Try it:
Please repeat the lines of the material below exactly, starting with the one that contains "For every instance of the orange carrot" and ending with the last.

+ + + +

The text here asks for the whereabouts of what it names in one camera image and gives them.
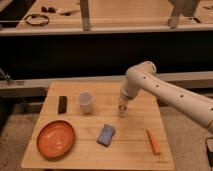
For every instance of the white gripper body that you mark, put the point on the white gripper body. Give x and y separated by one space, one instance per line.
125 97

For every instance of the small clear bottle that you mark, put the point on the small clear bottle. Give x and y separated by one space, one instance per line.
123 111

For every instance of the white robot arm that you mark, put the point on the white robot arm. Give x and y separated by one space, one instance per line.
142 76

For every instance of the translucent plastic cup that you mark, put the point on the translucent plastic cup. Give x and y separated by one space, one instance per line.
85 100

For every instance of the blue sponge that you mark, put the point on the blue sponge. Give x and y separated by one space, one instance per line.
106 135

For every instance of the orange carrot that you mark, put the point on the orange carrot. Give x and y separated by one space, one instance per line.
154 144

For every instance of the dark brown block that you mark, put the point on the dark brown block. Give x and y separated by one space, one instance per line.
62 106

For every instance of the orange plate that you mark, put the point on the orange plate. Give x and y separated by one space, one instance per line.
55 139

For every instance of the small dark objects on bench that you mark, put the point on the small dark objects on bench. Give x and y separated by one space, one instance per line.
50 9

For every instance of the metal clamp at left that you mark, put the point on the metal clamp at left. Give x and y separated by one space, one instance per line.
9 80

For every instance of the grey metal post left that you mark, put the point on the grey metal post left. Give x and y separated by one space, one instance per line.
84 7

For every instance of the grey metal post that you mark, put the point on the grey metal post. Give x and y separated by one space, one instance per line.
84 7
187 8

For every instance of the grey metal post right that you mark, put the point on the grey metal post right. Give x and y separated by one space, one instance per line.
187 8

+ + + +

Task solution:
For every instance of the orange carrot that you mark, put the point on the orange carrot. Give x and y separated by one space, one instance per line.
154 144

For every instance of the dark brown block that you mark, put the point on the dark brown block. Give x and y separated by one space, one instance per line.
62 106

For every instance of the orange plate that you mark, put the point on the orange plate. Give x and y separated by one space, one instance per line.
55 139

For every instance of the small dark objects on bench that you mark, put the point on the small dark objects on bench. Give x and y separated by one space, one instance per line.
50 9

For every instance of the metal clamp at left that you mark, put the point on the metal clamp at left. Give x and y separated by one space, one instance per line.
9 80

For every instance of the grey metal post left that you mark, put the point on the grey metal post left. Give x and y separated by one space, one instance per line.
84 7

For every instance of the grey metal post that you mark, put the point on the grey metal post. Give x and y separated by one space, one instance per line.
84 7
187 8

For every instance of the grey metal post right that you mark, put the point on the grey metal post right. Give x and y separated by one space, one instance per line.
187 8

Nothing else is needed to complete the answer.